机构地区:[1]南开大学生命科学学院,教育部生物活性材料重点实验室,天津300071 [2]承德医学院附属医院,河北承德067000

出  处:《中国生物化学与分子生物学报》2008年第11期1040-1046,共7页Chinese Journal of Biochemistry and Molecular Biology

基  金:国家自然科学基金资助项目(No.30670423);天津市自然科学基金重点项目(No.08JCZDJC20700)~~

摘  要:花生四烯酸代谢相关酶环加氧酶(COX)、脂氧合酶(LOX)和活化的胞外信号调节激酶(p-ERK1/2)等与乳腺癌发生发展具有密切关系.为了进一步阐明它们在乳腺癌转移中的作用及其分子机制,应用反转录PCR(RT-PCR)、免疫印迹和免疫组化等方法,分别检测了乳腺癌细胞系、乳腺癌组织、癌旁组织和转移淋巴结组织中COX-2、5-LOX、12R-LOX、cPLA2和p-ERK1/2的表达水平.结果显示,与对照组相比,在具有高转移潜能的乳腺癌LM-MCF-7细胞和MDA-MB-231细胞以及转移淋巴结组织中,COX-2、5-LOX、12R-LOX、cPLA2和p-ERK1/2均有较高水平表达.进而发现,p-ERK1/2的特异性抑制剂PD98059可拮抗LM-MCF-7细胞和MDA-MB-231细胞中COX-2、5-LOX、12R-LOX和cPLA2的高表达.上述结果表明,p-ERK1/2可以通过促进花生四烯酸代谢相关酶的表达促进乳腺癌细胞发生转移.Several enzymes associated with arachidonic acid metabolism, such as cyclooxygenase (COX) and lipoxygenase (LOX), as well as phosphorylated ERK(p-ERK1/2), are closely related to the development of breast cancer. Reverse transcriptional PCR (RT-PCR), Western blot analysis and immunohistochemistry were performed to further investigate their roles and the underlined molecular mechanisms in the metastasis of breast cancer.

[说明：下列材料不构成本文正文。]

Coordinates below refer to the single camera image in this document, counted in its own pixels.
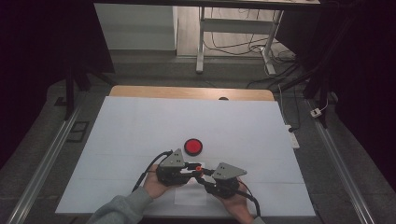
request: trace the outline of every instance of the white power adapter
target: white power adapter
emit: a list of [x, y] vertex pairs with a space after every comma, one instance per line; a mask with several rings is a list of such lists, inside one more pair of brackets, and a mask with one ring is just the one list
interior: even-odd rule
[[319, 108], [316, 108], [316, 109], [314, 109], [314, 110], [311, 110], [311, 116], [312, 116], [313, 118], [317, 118], [317, 117], [319, 117], [320, 115], [321, 115], [321, 112], [320, 112]]

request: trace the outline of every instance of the sleeve
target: sleeve
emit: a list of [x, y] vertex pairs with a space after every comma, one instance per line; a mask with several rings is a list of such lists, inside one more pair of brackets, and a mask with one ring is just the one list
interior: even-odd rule
[[256, 217], [252, 224], [265, 224], [261, 217]]
[[145, 189], [139, 187], [129, 196], [116, 196], [110, 203], [100, 207], [88, 223], [138, 223], [143, 217], [146, 206], [152, 199]]

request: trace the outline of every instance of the wall
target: wall
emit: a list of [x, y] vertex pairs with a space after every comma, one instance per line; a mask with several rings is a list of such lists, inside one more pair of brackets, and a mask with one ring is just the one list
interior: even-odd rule
[[175, 50], [177, 7], [95, 4], [109, 49]]

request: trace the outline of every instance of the person's right hand
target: person's right hand
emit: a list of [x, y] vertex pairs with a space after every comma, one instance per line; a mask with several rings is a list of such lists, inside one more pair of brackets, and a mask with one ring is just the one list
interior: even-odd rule
[[[239, 183], [239, 190], [247, 192], [247, 188], [241, 183]], [[253, 222], [254, 218], [248, 211], [247, 198], [244, 196], [235, 194], [233, 197], [228, 199], [223, 199], [219, 196], [215, 197], [222, 202], [225, 209], [240, 223], [250, 224]]]

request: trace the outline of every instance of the red button
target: red button
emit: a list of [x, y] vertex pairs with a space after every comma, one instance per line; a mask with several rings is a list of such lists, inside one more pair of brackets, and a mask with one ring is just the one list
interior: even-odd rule
[[184, 150], [190, 156], [197, 156], [201, 153], [203, 148], [202, 142], [196, 138], [192, 138], [186, 141], [184, 144]]

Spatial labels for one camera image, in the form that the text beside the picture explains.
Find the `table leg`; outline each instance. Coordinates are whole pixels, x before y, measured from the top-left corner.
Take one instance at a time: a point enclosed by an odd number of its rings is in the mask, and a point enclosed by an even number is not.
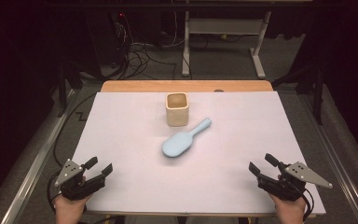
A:
[[[188,21],[190,19],[190,12],[186,12],[186,21],[185,21],[185,49],[183,51],[183,61],[182,61],[182,76],[188,77],[190,75],[190,49],[188,47],[189,39],[189,25]]]
[[[260,79],[265,79],[266,74],[264,73],[263,66],[261,65],[260,58],[258,57],[258,52],[260,51],[261,44],[263,43],[264,35],[266,34],[267,27],[269,26],[269,17],[270,16],[271,16],[271,12],[270,11],[266,12],[266,14],[264,16],[263,23],[260,26],[260,31],[258,33],[257,44],[256,44],[255,48],[250,49],[252,59],[254,61],[254,65],[255,65],[255,71],[257,72],[257,76]]]

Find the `metal stand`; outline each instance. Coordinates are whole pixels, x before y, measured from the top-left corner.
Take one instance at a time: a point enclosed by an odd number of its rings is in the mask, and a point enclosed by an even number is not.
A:
[[[227,34],[227,35],[258,35],[255,48],[250,48],[250,53],[255,65],[257,76],[265,79],[263,66],[258,53],[263,43],[264,35],[269,25],[271,12],[266,12],[264,20],[214,20],[214,19],[190,19],[189,12],[186,12],[185,22],[185,47],[183,51],[182,76],[190,75],[190,49],[188,46],[189,35],[191,34]]]

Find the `black equipment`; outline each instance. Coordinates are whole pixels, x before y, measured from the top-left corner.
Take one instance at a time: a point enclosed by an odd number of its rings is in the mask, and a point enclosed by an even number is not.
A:
[[[105,178],[113,171],[112,163],[106,166],[100,175],[86,181],[83,179],[86,169],[89,170],[97,162],[98,159],[93,157],[79,166],[68,159],[54,184],[56,187],[60,187],[62,196],[71,201],[80,200],[103,188]]]
[[[307,190],[305,188],[306,183],[309,182],[328,189],[331,189],[333,185],[313,172],[302,162],[298,161],[294,164],[285,164],[268,153],[265,159],[274,167],[278,166],[281,175],[278,180],[262,175],[260,170],[250,162],[249,170],[257,177],[258,187],[284,201],[294,202],[299,198],[303,198],[308,207],[303,218],[305,221],[313,209],[313,199],[312,206],[310,206],[310,202],[304,196],[304,191]]]

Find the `human hand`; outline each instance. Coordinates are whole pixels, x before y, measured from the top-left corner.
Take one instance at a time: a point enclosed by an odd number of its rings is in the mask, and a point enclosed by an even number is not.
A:
[[[71,201],[62,195],[57,196],[54,200],[56,224],[77,224],[83,214],[84,206],[91,196],[92,194],[76,201]]]
[[[268,194],[272,201],[275,202],[278,219],[281,224],[302,224],[306,203],[303,198],[294,202],[284,201],[280,198]]]

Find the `white paper sheet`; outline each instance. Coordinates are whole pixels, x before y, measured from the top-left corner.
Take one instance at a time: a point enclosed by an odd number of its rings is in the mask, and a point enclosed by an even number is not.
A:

We examined the expression levels of COX-2, 5-LOX, 12R-LOX, cPLA2 and p-ERK1/2 in breast cancer cell lines, as well as tissue samples from breast cancer clinics, including paratumor tissue and metastatic lymph nodes. Our data showed that the COX-2, 5-LOX, 12R-LOX, cPLA2 and p-ERK1/2 were highly expressed in LM-MCF-7 and MDA-MB-231 breast cancer cells, which tends to metastasize to lymph nodes. PD98059, a specific inhibitor of p-ERK1/2 could down-regulated the expressions of COX-2, 5-LOX, 12R-LOX and cPLA2 in both cell lines. The findings suggested that p-ERK1/2 was able to promote the metastasis of breast cancer cells through up-regulating the expression of the enzymes associated with arachidonic acid metabolism.

关 键 词:乳腺癌转移 花生四烯酸代谢 环加氧酶(COX) 脂氧合酶(LOX) 胞外信号调节激酶 

分 类 号:R364.7[医药卫生—病理学] Q255[医药卫生—基础医学]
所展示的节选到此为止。